It is supposed to be y=0 but then I even know that b/d is the horizontal asymptote, in this since there is no b, it would be 0/1 which is 0

is the above reasoning correct?

  • Math - horizontal asymptote of f(x) (check) - ,

    horizontal asymptote occurs where the value of x is restricted,,
    n the given function f(x)=x/(x-1)^2, what value of x is restricted?

  • Math - horizontal asymptote of f(x) (check) - ,

    oops i got it wrong
    horizontal asymptote occurs where the value of y is restricted,,
    so in the given function f(x)= y = x/(x-1)^2, what value of y is restricted?
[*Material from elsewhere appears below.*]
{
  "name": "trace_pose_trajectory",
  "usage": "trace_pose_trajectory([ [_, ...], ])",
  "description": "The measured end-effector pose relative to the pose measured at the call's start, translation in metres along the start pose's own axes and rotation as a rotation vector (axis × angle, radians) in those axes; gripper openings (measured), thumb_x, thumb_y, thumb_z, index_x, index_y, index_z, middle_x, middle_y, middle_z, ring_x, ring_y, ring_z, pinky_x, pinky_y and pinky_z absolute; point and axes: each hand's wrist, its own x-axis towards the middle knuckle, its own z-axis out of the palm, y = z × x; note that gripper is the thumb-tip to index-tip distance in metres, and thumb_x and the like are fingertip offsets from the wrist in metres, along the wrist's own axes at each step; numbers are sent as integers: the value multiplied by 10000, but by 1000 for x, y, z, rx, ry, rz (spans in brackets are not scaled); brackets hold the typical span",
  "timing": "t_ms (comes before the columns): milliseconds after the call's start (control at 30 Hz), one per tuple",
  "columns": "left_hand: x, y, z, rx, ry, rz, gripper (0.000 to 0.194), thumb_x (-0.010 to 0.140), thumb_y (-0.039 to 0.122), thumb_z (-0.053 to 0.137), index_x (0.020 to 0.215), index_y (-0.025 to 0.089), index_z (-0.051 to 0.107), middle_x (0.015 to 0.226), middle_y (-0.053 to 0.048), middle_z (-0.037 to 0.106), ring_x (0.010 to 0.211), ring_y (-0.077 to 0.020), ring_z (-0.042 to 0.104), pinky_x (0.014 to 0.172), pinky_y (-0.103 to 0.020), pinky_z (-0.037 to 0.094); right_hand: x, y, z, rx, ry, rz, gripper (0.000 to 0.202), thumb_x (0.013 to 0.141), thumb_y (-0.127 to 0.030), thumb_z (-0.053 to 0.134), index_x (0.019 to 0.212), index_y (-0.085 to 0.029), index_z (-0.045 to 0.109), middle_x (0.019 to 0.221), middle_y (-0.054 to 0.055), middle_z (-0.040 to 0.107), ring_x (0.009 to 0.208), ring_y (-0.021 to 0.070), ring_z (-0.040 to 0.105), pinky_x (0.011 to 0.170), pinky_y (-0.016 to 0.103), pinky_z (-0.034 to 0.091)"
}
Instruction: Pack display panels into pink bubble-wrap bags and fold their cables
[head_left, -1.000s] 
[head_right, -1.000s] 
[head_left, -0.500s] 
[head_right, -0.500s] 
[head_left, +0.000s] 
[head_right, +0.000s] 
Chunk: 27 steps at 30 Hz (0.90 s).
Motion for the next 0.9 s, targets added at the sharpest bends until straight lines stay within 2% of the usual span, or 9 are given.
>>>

  • Math - horizontal asymptote of f(x) (check) - ,

    your function expanded is

    f(x) = x/(x^2 - 2x + 1)

    For a horizontal asymptote we look at what happens to the function as x ---> infinity.

    Use an intuitive approach ...
    as x becomes very large, say x = 1 million, the denominator becomes large much faster than the numerator.
    So you have a division by a hugely large number resulting in a number close to zero
    So when x ---> + infinity, f(x) ---> +0 (still above the x-axis)
    wen x ---> - infinity , f(x) ----> -0 (slightly below the x-axis)

  • Math - horizontal asymptote of f(x) (check) - ,

    is it that the y-value is restricted to being positive. sine the horizontal asymptote has an equation of y=0.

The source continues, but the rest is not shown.